Leave the pictures out, and transcribe the material below exactly from the line with "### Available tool" to the line with "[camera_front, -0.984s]", both lines included.
----
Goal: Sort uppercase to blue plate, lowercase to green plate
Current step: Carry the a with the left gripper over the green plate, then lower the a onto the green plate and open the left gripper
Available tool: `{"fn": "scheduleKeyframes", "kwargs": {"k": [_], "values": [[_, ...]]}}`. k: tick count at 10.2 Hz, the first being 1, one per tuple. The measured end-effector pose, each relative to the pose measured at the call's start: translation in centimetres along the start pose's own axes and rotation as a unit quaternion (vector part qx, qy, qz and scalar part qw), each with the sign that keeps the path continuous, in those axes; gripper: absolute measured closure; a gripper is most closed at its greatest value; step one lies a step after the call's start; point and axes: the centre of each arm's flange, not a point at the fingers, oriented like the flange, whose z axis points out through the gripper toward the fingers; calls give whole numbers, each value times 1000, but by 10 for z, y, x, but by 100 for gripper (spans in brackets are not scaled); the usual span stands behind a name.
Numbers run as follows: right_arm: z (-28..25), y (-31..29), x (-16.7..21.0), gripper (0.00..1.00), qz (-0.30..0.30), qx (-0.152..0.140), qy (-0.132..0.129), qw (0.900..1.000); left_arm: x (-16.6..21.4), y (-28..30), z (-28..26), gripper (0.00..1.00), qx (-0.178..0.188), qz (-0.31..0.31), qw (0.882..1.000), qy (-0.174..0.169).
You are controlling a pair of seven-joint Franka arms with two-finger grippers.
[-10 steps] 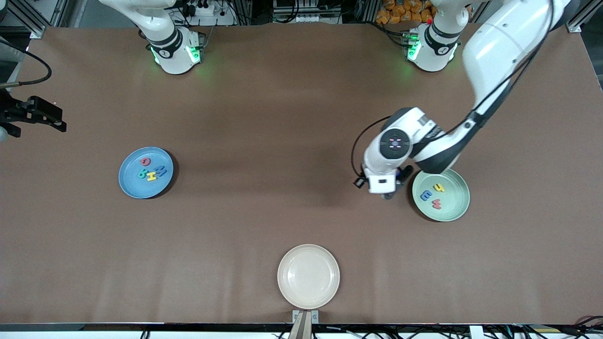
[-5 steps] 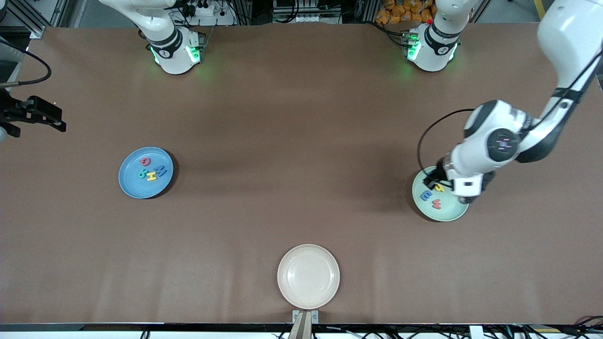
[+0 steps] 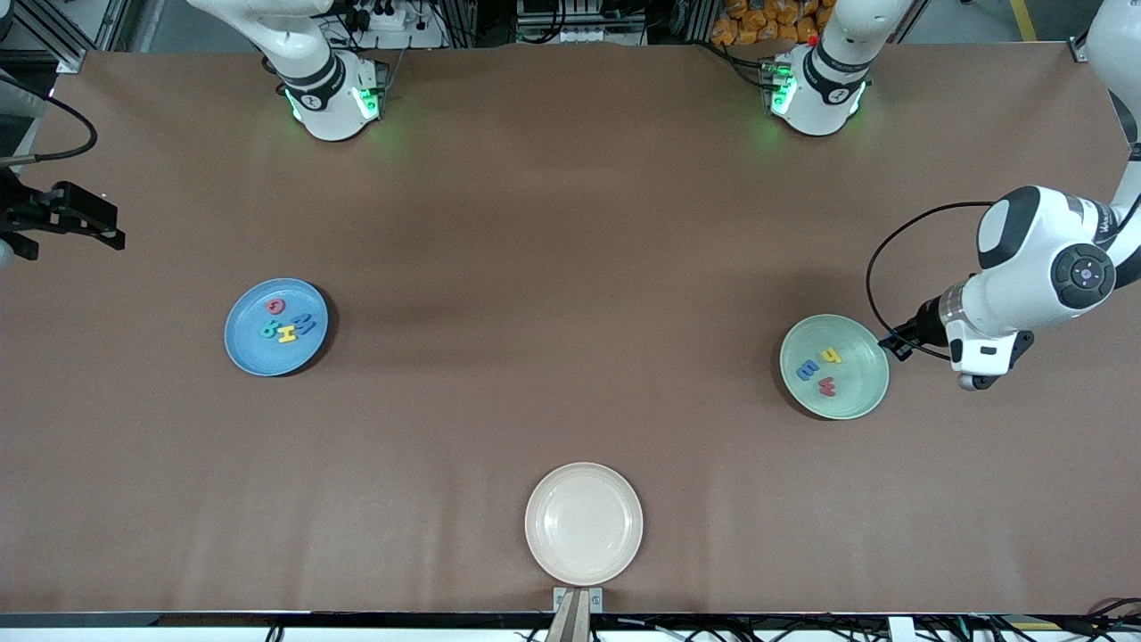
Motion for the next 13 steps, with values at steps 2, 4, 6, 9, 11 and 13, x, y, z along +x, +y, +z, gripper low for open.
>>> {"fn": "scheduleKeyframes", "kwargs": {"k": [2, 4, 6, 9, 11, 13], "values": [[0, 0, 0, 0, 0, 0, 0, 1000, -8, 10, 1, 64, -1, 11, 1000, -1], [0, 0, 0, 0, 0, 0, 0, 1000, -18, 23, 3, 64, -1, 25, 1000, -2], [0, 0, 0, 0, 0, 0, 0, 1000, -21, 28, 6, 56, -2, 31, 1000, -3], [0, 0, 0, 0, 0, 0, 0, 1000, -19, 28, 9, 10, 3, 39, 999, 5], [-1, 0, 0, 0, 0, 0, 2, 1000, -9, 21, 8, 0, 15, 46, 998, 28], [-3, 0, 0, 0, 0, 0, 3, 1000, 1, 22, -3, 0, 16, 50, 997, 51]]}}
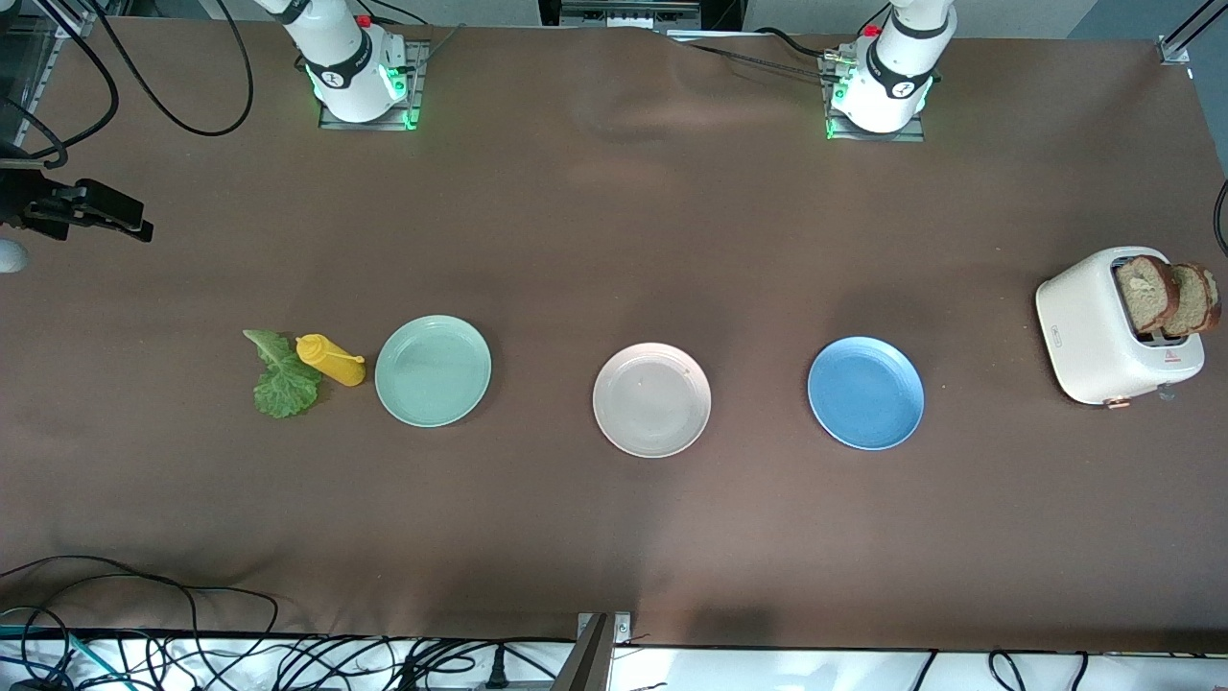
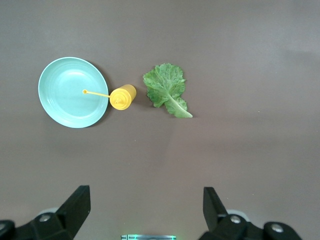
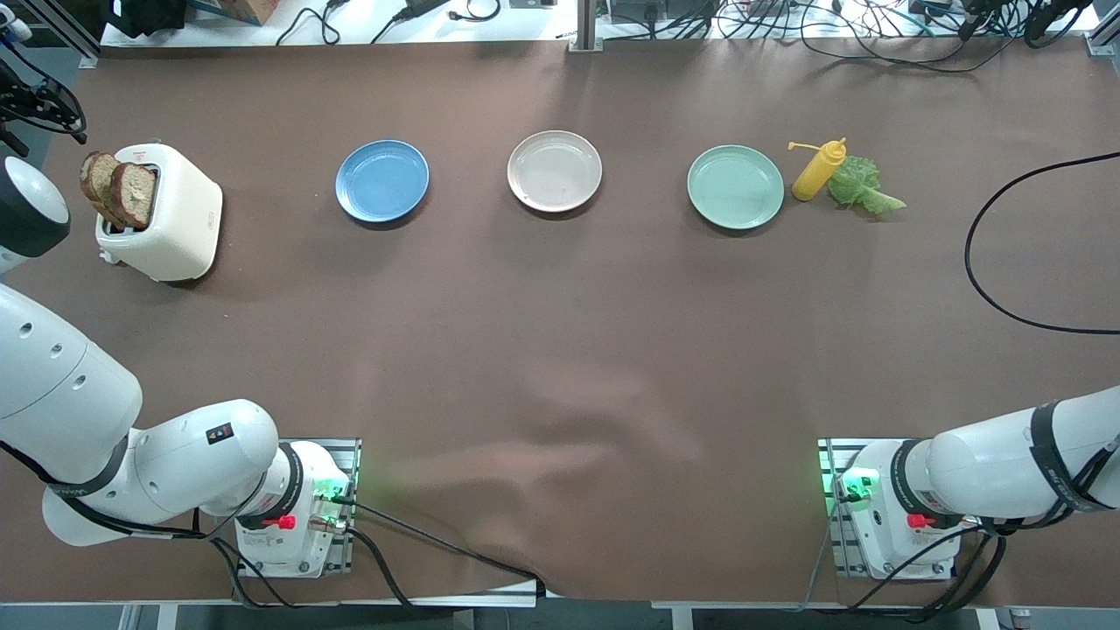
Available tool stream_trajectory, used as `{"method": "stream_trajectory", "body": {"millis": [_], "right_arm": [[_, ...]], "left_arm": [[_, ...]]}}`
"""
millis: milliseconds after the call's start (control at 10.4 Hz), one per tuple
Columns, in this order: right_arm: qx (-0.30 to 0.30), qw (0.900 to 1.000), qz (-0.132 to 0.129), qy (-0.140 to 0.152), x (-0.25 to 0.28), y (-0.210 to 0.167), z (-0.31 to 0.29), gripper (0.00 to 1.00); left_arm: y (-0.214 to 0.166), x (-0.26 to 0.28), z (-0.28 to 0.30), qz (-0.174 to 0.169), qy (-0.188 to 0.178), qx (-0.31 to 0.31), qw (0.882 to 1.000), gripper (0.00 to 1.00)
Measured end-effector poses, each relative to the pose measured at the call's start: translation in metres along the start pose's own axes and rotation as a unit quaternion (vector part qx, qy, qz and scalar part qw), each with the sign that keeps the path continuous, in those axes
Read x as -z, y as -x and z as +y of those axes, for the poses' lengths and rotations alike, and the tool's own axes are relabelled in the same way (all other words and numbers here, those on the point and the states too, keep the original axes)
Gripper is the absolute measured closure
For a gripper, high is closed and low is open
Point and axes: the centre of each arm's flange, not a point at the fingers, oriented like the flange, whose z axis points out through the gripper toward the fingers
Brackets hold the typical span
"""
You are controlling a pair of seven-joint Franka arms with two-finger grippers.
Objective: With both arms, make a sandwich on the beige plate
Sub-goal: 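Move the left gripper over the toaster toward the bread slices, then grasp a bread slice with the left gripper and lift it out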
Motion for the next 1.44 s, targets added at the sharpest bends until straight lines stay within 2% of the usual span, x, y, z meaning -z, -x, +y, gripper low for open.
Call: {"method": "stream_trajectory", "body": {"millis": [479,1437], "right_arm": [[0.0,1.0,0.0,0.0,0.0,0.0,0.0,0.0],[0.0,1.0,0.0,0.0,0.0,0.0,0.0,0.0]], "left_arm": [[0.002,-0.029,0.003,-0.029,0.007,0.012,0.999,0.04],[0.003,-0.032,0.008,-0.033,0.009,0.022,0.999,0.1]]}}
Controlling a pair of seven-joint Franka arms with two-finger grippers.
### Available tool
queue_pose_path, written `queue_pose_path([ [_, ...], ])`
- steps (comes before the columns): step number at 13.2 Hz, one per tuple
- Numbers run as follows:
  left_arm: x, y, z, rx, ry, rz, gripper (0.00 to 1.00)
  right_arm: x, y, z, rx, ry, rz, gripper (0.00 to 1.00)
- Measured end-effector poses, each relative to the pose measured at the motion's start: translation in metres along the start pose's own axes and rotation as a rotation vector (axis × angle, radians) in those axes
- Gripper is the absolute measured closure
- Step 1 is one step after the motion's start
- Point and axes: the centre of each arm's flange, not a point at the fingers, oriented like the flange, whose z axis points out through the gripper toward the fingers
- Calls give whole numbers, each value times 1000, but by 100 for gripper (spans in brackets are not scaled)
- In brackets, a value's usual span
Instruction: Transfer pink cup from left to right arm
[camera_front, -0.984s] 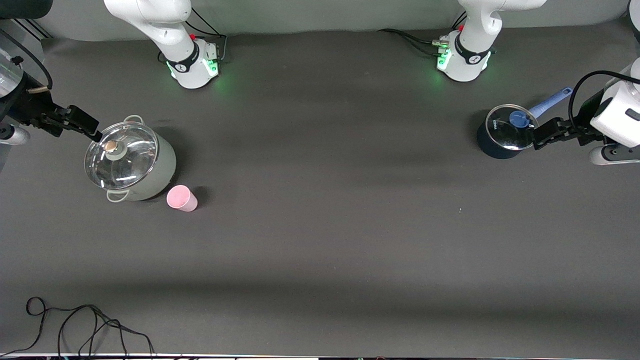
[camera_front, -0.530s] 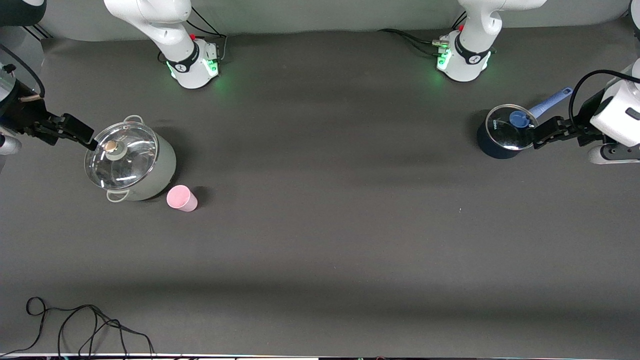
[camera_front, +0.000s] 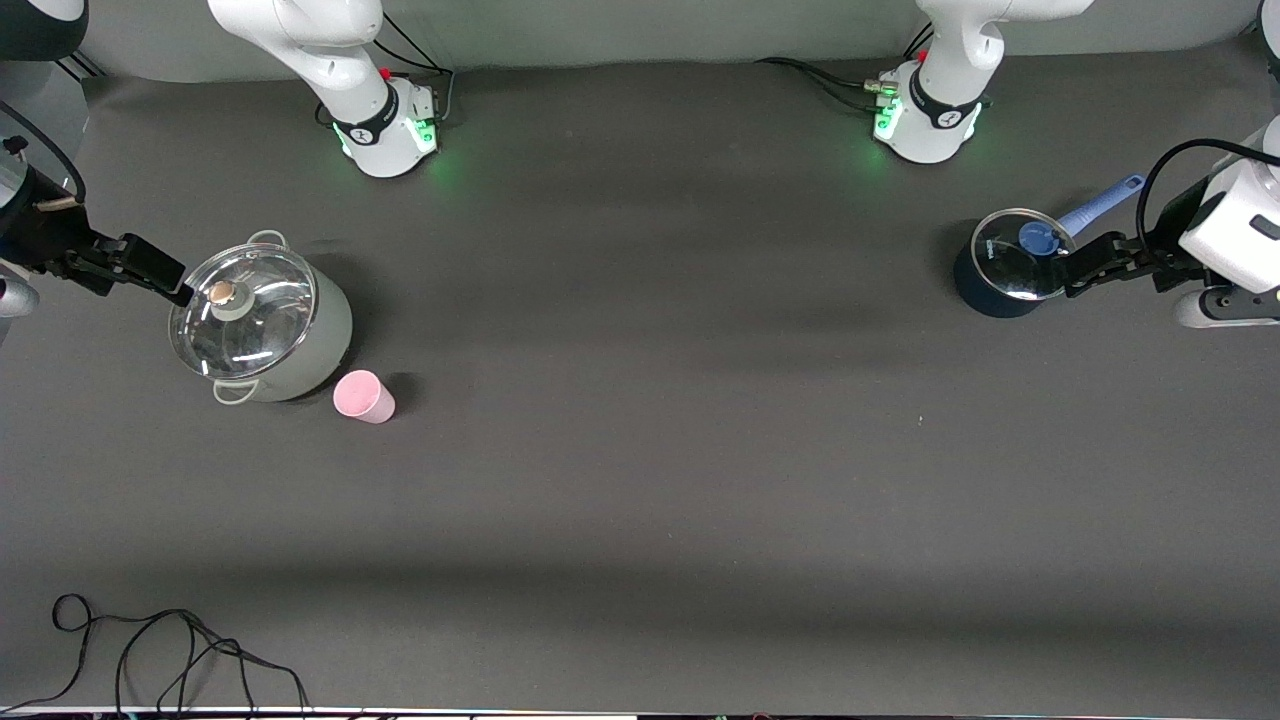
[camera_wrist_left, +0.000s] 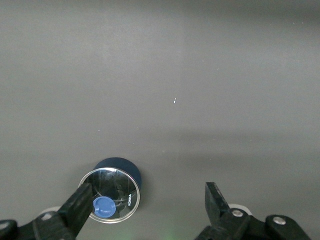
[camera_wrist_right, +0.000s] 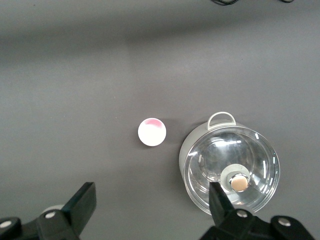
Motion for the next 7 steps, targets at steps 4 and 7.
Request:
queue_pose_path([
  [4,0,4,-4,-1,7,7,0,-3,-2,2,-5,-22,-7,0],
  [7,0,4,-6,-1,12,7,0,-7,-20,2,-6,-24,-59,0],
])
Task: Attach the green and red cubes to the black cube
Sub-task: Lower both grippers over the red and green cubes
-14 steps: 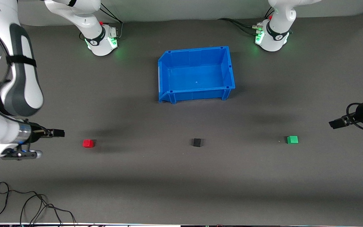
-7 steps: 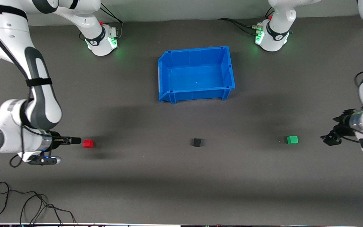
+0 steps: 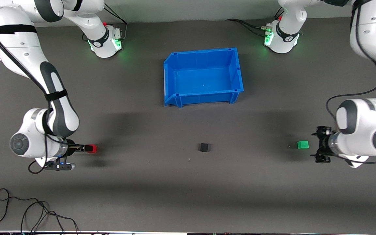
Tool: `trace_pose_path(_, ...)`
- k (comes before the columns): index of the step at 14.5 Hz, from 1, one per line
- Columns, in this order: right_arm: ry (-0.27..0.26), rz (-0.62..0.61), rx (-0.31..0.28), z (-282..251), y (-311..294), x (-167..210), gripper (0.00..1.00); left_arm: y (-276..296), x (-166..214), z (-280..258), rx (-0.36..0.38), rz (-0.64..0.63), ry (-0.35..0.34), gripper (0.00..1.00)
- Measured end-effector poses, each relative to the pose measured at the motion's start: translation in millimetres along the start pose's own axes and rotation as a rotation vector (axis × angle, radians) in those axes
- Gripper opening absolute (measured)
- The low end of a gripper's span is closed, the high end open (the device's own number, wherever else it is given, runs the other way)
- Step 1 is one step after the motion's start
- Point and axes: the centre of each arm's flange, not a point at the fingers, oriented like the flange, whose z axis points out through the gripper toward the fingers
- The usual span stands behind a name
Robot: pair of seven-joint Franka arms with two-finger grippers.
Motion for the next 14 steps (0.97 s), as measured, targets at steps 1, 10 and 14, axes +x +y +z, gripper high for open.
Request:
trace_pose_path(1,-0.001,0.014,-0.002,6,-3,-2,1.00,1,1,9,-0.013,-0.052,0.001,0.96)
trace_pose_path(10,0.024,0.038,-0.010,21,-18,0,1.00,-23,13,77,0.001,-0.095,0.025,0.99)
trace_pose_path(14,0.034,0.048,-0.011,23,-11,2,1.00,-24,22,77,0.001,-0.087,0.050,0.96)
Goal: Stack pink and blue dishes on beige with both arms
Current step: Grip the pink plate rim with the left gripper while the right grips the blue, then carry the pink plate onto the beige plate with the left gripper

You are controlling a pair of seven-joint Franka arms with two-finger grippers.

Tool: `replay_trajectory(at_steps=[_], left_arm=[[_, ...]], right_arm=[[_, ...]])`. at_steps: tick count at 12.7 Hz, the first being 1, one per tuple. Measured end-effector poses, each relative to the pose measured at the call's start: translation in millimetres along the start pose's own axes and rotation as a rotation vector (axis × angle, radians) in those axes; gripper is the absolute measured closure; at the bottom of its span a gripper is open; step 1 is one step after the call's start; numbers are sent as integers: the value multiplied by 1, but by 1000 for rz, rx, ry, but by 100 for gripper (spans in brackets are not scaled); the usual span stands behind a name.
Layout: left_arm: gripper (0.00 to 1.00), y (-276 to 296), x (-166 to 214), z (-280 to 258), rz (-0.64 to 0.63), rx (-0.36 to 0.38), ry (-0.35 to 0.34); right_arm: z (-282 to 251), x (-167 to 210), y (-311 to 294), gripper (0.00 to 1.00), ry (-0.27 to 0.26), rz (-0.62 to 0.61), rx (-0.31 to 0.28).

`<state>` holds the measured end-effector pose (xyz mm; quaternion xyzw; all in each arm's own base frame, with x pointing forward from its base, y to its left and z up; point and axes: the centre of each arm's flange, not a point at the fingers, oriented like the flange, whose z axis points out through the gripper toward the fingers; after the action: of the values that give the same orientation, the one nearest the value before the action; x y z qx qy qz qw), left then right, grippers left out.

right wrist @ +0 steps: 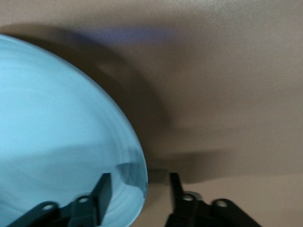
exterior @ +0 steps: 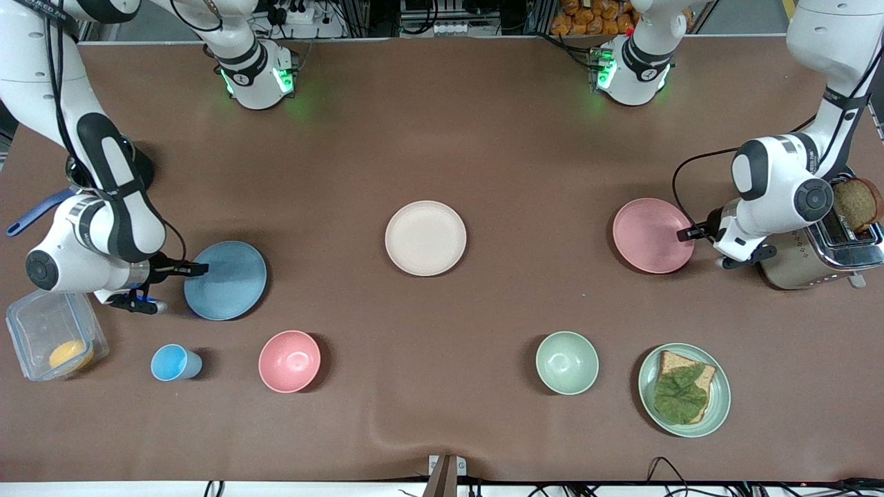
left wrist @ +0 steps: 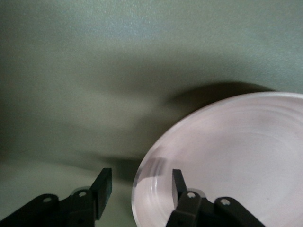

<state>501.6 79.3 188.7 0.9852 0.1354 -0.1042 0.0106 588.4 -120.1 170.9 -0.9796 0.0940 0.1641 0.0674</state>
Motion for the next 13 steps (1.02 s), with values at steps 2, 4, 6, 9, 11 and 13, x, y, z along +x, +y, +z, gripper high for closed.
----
* **WRITTEN ANSWER**:
### Available tool
queue_pose_path, written `queue_pose_path([ [_, ...], ])`
- steps (comes before the columns): step number at 13.2 Hz, one per tuple
- Numbers run as follows:
  left_arm: x, y, z, rx, ry, rz, gripper (0.00 to 1.00)
  right_arm: x, y, z, rx, ry, rz, gripper (0.00 to 1.00)
- Measured end-effector poses, each relative to the pose measured at the motion's start: translation in metres along the start pose's own axes and rotation as a rotation vector (axis × angle, radians) in those axes
- Gripper is the absolute measured closure
- Step 1 is one step after the motion's start
- Point and axes: the centre of each arm's flange, not a point at the fingers, oriented like the flange, whose z axis points out through the gripper toward the fingers
- Calls give whole numbers, each value times 1000, but by 100 for gripper (spans in brackets are not scaled)
- In brackets, a value's usual span
Instruction: Transfer pink cup from left to right arm
[camera_front, -0.984s] 

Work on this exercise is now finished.